▶ [INPUT MATERIAL]

------------------------

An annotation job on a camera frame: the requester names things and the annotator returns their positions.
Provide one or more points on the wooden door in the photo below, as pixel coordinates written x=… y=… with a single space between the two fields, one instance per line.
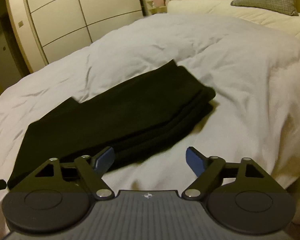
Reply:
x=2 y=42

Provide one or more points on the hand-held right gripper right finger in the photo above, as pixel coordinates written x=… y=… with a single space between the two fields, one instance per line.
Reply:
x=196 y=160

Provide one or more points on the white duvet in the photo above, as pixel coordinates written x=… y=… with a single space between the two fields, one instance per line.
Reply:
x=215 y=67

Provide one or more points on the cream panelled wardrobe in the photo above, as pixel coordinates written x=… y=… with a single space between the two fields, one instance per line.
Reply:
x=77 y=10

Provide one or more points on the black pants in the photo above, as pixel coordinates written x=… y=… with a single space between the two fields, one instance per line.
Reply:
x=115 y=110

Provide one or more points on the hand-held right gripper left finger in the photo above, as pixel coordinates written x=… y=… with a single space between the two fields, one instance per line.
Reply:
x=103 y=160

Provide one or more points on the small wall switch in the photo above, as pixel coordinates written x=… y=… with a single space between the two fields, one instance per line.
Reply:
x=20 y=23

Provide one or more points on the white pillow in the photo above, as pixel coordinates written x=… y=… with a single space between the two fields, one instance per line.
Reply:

------------------------

▶ [PROBLEM TO SOLVE]
Your task is to copy every line of the entries that contains the string "right".

▶ [RESPONSE BELOW]
Provide one or more points on the hand-held right gripper right finger in the photo above, as pixel coordinates written x=… y=… with a single space between the two fields, one instance per line.
Provide one or more points on the hand-held right gripper left finger in the photo above, as pixel coordinates written x=… y=… with a single space between the two fields, one instance per line.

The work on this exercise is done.